The study, the first of its kind for Africa, also carries urgent lessons for Asia, where booming infrastructure investments face similar vulnerabilities. The report, part of the Global Infrastructure Resilience (GIR) series, is based on the Global Infrastructure Risk Model and Resilience Index (GIRI). This probabilistic model calculates the financial risks from multiple hazards across nine infrastructure sectors and residential and commercial buildings. Its findings show out of the $12.7 billion in average annual losses, $1.8 billion comes from infrastructure assets alone, excluding private dwellings and businesses. The rest reflects the damage to buildings that millions rely on for shelter and economic activity.
Floods are the dominant hazard, accounting for nearly 70 per cent of losses, followed by earthquakes at 28 per cent. While quakes are less frequent, they tend to be catastrophic when they strike, as the 2023 Morocco earthquake demonstrated, wiping out billions of dollars in assets and lives in a matter of hours.
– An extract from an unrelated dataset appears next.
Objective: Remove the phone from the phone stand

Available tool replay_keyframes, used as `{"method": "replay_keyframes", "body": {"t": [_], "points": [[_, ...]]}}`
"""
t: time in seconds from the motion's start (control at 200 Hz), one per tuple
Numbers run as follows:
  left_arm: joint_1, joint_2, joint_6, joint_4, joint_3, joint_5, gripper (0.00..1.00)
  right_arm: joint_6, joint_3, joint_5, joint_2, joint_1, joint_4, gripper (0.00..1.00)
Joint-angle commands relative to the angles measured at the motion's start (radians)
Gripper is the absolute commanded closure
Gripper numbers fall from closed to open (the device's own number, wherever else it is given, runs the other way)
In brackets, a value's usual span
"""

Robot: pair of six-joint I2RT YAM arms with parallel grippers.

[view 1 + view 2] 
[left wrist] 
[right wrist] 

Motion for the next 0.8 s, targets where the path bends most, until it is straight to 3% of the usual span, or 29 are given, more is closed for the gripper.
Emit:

The burden is not evenly shared. Eastern Africa records the highest annual losses at $5.1 billion, or 43 per cent of the total, followed by Northern and Southern Africa at $2.3 billion each. At a national level, South Africa ($1.7 billion), Nigeria ($1.1 billion), and Algeria ($1 billion) top the table. But the story is far more severe for smaller economies. Lesotho loses the equivalent of 1.5 per cent of GDP every year to disasters, Mauritius 1.25 per cent, and Comoros 1 per cent.